Trustees of Iron Workers Local 473 Pension Trust v. Allied Products Corp., 872 F.2d 208 (7th Cir. 1989) (emphasis added); see also Chicago Truck Drivers, etc. v. Louis Zahn Drug Co., 890 F.2d 1405, 1406 (7th Cir. 1989). The Seventh Circuit's opinion suggests that a request for internal review is required, where employers first request a review and "may then" initiate arbitration. This interpretation is supported by the Ninth Circuit, which held that a request for review is a "prerequisite" for initiating arbitration. Board of Trustees v. Thompson Bldg. Materials, Inc., 749 F.2d 1396, 1401 (9th Cir. 1984). Further, it is consistent with 29 U.S.C. §1401(a)(1), which requires that arbitration be initiated within 60 days of either (1) receipt of the plan sponsor's response to the review request, or (2) 180 days of the employer's request for review--whichever comes earlier. In both cases, a request of review is presumed.
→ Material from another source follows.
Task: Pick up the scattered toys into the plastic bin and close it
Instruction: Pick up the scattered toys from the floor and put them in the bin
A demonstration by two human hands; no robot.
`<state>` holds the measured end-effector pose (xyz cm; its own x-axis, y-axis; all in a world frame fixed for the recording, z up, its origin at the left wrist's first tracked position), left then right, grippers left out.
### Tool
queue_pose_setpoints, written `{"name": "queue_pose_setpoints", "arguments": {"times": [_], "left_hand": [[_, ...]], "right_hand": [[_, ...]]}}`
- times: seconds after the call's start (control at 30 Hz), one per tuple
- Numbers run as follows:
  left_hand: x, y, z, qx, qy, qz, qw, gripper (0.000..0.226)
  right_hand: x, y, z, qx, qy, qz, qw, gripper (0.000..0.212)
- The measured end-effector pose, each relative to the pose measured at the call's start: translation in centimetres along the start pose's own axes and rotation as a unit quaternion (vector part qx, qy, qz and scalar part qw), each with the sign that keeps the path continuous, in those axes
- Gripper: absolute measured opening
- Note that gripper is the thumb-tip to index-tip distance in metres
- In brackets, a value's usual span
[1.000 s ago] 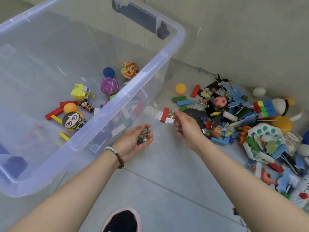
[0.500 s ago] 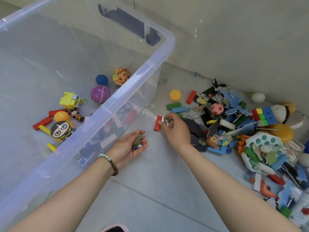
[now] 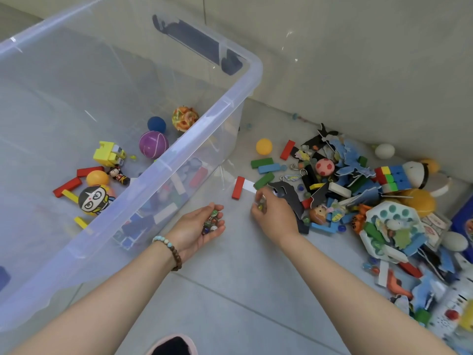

If 29 U.S.C. §1399(b)(2)(A) is read to be permissive, then the arbitration provision of 29 U.S.C. §1401(a)(1) does not account for cases where an employer does not request review, but initiates arbitration directly. It would seem that Congress would then have set no limit on when an employer may initiate arbitration if it did not first request review, allowing an end-run around the time limitation for initiating arbitration by not first requesting review. This does not seem reasonable. The more reasonable interpretation of 29 U.S.C. §1399(b)(2)(A), in light of the statutory context and preceding case law, is to deem a request for internal review mandatory before arbitration may be initiated.

ii. Timeliness

Defendants further assert that even if review was mandatory, Defendants' request was not untimely because the statutory period was tolled by Plaintiff's failure to provide necessary information upon Defendants' request in August 2006. As an initial matter, Defendants' equitable tolling argument is an affirmative defense. The Seventh Circuit has held that "dismissal under Rule 12(b)(6) on the basis of an affirmative defense is appropriate only where the plaintiff pleads himself out of court by admitting all the ingredients of an impenetrable defense." Covington v. Mitsubishi Motor Mfg. of Am., Inc., 154 Fed. Appx. 523 (7th Cir. 2005). Dismissal is proper where the complaint plainly reveals that an action is untimely under the governing statute of limitations. Id. In such cases, the validity of the defense must be apparent from the complaint itself and unmistakable. Id. Although in Covington, the timeliness issue was regarding the plaintiff's filing of the complaint in federal court, the reasoning is equally applicable to the instant case where the timeliness issues is in regards to the filing of Defendant's request for review. The question is whether the Plaintiffs pled to facts in their Complaint that admit to Defendant's affirmative defense. Plaintiffs in this case have not admitted to Defendants' allegations of equitable tolling in the complaint. Further, Plaintiff challenges that Defendants did not "diligently" pursued their rights, as required by equitable tolling. Thus, the issue turns to facts that are not yet available, and a ruling on this issue is not appropriate at this stage of the proceedings. As such, Defendant's motion to dismiss is denied.

IV. CONCLUSION

For the foregoing reasons, Defendants' motion to dismiss is DENIED.